TASK DIRECTIONS: A verbatim copy is needed of the lines below from the one containing "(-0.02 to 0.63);" up to and including the one containing "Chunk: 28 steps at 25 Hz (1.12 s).", excluding pictures.

++++ SUPPLIED INFORMATION

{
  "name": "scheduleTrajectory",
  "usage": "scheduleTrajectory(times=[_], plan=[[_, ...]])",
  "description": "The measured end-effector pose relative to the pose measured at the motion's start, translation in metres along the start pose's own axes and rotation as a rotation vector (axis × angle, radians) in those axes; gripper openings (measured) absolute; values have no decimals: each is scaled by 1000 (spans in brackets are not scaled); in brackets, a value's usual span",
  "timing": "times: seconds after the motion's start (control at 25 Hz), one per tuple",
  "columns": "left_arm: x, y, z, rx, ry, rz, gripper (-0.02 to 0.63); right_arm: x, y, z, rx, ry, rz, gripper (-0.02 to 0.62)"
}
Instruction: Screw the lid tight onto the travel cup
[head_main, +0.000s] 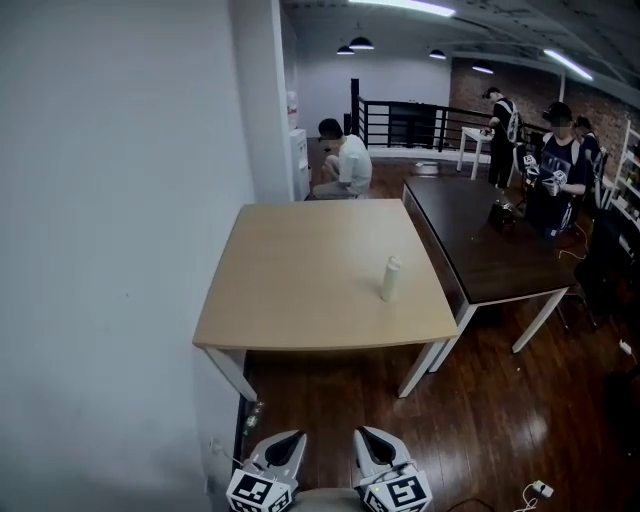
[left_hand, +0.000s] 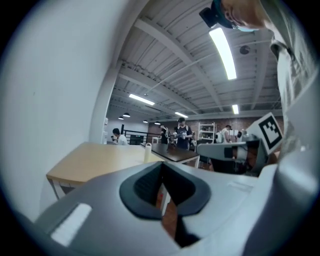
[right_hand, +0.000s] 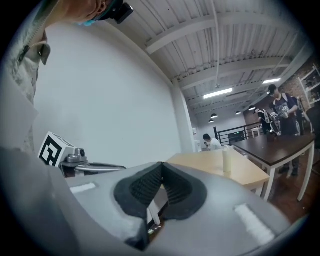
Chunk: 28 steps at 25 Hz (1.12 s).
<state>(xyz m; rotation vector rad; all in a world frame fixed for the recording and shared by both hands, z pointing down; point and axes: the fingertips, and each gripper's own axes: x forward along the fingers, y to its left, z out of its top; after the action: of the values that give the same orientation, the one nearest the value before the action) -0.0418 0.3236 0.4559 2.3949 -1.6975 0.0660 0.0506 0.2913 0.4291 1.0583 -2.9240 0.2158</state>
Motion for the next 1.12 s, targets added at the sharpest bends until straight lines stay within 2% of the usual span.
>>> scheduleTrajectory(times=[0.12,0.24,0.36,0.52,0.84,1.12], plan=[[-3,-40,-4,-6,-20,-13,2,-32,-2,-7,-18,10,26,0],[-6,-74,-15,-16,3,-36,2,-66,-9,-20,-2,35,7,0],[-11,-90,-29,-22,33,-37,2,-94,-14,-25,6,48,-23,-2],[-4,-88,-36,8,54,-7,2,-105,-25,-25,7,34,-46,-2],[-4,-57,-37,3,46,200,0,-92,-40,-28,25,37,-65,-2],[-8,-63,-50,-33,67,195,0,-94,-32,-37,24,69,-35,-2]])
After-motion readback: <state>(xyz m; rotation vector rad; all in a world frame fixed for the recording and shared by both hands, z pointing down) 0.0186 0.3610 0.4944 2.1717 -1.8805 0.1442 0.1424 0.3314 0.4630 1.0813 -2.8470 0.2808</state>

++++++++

RESULT:
  "columns": "left_arm: x, y, z, rx, ry, rz, gripper (-0.02 to 0.63); right_arm: x, y, z, rx, ry, rz, gripper (-0.02 to 0.62)"
}
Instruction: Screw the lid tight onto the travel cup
[head_main, +0.000s] 
[left_hand, +0.000s] 
[right_hand, +0.000s] 
Chunk: 28 steps at 25 Hz (1.12 s).

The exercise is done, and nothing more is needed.